EXERCISE DETAILS: Given the listing that follows, report all lines in which the string "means" occurs.

RECORDS FOR THE TASK:
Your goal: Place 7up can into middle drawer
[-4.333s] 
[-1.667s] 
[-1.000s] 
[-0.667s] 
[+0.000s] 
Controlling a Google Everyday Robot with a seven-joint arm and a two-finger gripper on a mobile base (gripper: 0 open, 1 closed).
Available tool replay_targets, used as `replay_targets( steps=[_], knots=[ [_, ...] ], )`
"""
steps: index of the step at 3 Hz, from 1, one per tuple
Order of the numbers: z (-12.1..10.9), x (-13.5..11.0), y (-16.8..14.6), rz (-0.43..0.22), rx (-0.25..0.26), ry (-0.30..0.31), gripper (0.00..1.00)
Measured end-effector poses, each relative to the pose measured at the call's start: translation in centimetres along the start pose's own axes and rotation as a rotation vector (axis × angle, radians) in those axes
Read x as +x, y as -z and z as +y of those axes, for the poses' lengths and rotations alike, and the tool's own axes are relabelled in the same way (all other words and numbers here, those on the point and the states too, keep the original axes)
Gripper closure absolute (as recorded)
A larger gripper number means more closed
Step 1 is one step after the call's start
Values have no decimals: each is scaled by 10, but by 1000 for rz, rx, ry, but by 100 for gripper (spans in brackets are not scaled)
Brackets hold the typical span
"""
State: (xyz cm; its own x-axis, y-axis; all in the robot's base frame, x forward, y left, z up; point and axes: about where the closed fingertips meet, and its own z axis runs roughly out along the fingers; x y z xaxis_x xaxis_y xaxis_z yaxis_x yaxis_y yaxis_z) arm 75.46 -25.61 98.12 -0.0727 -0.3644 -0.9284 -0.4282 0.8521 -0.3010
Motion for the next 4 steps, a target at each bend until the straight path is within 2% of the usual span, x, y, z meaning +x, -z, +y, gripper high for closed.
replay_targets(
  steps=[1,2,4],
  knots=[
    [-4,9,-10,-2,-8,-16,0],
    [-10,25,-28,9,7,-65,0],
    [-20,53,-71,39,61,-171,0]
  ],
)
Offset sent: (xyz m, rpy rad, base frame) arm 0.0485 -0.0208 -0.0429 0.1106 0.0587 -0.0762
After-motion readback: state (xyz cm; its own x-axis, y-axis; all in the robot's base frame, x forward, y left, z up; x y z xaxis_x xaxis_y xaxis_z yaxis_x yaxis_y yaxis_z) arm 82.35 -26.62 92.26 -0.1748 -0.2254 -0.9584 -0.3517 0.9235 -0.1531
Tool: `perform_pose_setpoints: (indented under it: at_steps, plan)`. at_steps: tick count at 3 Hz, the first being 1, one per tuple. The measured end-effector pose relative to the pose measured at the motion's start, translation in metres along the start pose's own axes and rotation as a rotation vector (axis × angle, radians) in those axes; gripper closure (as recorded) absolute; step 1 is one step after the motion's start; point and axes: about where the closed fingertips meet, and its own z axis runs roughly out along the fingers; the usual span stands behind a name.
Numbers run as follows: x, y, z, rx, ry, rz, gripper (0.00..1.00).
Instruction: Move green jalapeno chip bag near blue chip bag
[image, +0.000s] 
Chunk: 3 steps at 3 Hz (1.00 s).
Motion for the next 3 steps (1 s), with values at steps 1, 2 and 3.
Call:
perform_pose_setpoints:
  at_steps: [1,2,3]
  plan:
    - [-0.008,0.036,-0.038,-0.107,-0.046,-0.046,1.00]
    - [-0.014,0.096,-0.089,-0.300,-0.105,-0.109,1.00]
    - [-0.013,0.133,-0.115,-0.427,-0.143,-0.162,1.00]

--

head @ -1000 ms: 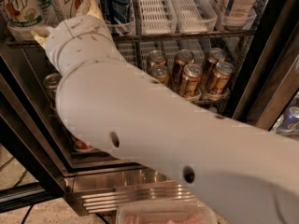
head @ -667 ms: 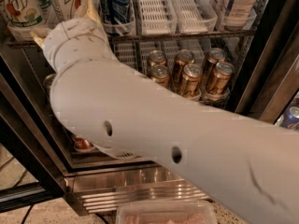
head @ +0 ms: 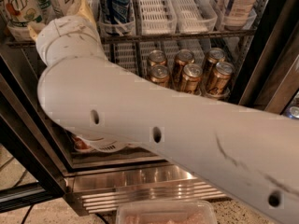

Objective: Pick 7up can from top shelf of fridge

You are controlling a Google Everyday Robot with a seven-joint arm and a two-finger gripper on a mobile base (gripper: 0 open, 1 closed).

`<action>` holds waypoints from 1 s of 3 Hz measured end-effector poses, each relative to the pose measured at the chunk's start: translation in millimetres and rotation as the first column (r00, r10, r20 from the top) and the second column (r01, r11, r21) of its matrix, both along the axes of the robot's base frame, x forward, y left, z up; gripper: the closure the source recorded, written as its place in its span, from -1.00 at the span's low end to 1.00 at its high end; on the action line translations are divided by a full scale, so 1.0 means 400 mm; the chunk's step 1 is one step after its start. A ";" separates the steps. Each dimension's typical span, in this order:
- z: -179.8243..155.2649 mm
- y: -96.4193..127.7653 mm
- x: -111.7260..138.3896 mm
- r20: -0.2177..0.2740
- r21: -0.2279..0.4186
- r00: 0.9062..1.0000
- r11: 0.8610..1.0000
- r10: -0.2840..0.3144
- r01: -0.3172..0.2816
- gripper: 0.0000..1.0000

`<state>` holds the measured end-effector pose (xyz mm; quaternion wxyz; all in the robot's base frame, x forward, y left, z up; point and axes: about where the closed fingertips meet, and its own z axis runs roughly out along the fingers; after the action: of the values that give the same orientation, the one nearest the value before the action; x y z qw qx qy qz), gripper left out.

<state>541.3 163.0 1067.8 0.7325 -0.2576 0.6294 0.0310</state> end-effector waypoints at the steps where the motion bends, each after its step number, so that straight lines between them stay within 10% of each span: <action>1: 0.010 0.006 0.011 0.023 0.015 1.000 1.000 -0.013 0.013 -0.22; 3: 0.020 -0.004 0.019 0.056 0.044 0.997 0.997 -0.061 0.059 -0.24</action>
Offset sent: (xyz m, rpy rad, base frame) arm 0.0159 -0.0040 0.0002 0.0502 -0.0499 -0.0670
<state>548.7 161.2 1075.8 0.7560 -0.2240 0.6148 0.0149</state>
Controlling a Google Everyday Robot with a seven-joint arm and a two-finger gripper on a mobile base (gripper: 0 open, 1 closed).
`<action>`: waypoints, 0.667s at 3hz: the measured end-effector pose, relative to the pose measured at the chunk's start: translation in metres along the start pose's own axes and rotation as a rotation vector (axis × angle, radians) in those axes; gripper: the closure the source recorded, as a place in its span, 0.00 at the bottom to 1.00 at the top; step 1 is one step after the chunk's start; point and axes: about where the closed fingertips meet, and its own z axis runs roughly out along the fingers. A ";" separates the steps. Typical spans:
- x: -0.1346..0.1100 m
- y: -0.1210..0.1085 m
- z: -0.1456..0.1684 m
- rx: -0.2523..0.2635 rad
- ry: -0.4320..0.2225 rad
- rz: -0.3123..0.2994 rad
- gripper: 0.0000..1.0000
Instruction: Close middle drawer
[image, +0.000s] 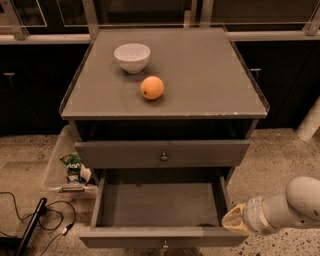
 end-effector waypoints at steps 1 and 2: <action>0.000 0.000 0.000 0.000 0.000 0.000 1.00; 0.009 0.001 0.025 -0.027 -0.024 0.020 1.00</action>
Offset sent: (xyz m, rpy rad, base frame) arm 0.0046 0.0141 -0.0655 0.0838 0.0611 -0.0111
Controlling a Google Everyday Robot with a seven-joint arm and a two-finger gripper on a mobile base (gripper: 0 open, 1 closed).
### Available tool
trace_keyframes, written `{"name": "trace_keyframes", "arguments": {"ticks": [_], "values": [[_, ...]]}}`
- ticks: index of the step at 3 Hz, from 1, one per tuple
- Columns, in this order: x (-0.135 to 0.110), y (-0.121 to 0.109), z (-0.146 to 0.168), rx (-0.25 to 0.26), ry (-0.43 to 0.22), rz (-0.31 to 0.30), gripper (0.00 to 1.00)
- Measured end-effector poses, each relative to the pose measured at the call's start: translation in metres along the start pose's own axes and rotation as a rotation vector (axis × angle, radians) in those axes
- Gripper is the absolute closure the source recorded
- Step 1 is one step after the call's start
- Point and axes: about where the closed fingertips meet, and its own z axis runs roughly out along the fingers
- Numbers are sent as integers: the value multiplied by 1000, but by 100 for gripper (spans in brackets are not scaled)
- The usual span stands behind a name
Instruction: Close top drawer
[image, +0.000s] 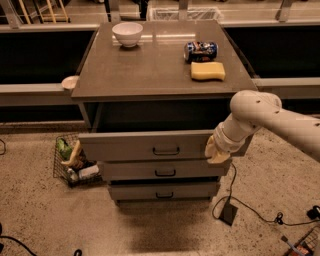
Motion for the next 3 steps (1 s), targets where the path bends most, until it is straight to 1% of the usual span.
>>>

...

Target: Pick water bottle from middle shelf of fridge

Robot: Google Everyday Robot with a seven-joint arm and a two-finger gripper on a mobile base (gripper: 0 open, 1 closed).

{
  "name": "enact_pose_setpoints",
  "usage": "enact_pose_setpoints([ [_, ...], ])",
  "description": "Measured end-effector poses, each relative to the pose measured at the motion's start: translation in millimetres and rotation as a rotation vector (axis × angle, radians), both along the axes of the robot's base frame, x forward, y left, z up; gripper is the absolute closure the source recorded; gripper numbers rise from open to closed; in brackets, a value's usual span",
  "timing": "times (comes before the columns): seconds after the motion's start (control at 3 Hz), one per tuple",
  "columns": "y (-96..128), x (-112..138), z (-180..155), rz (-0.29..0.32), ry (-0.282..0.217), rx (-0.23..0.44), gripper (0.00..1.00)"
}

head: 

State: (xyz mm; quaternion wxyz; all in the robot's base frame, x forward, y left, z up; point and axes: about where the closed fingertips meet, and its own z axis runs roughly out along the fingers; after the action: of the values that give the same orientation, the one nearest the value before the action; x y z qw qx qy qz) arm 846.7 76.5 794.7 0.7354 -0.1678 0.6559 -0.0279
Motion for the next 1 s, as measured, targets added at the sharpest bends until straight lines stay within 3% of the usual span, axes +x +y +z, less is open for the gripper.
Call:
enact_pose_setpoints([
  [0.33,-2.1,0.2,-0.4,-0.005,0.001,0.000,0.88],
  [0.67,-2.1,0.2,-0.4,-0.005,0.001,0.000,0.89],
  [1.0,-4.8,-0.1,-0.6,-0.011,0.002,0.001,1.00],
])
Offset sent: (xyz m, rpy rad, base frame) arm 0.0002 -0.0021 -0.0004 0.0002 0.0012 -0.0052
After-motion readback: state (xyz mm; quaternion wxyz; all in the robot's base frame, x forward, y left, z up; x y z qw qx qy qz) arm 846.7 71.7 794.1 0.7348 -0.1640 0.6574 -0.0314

TASK SOLUTION:
A larger gripper number means more closed
`<action>` holds waypoints from 1 s of 3 Hz measured end-effector poses, each relative to the pose measured at the chunk's start: translation in millimetres and rotation as the first column (r00, r10, r20 from the top) and the second column (r01, r11, r21) of its matrix, both along the axes of the robot's base frame, x forward, y left, z up; gripper: the closure the source recorded, written as its place in its span, from -1.00 at the span's low end to 1.00 at its high end; on the action line translations are divided by a full scale, so 1.0 means 400 mm; the chunk's step 1 is one step after its start. A ";" separates the steps. Each dimension's typical span, in this order:

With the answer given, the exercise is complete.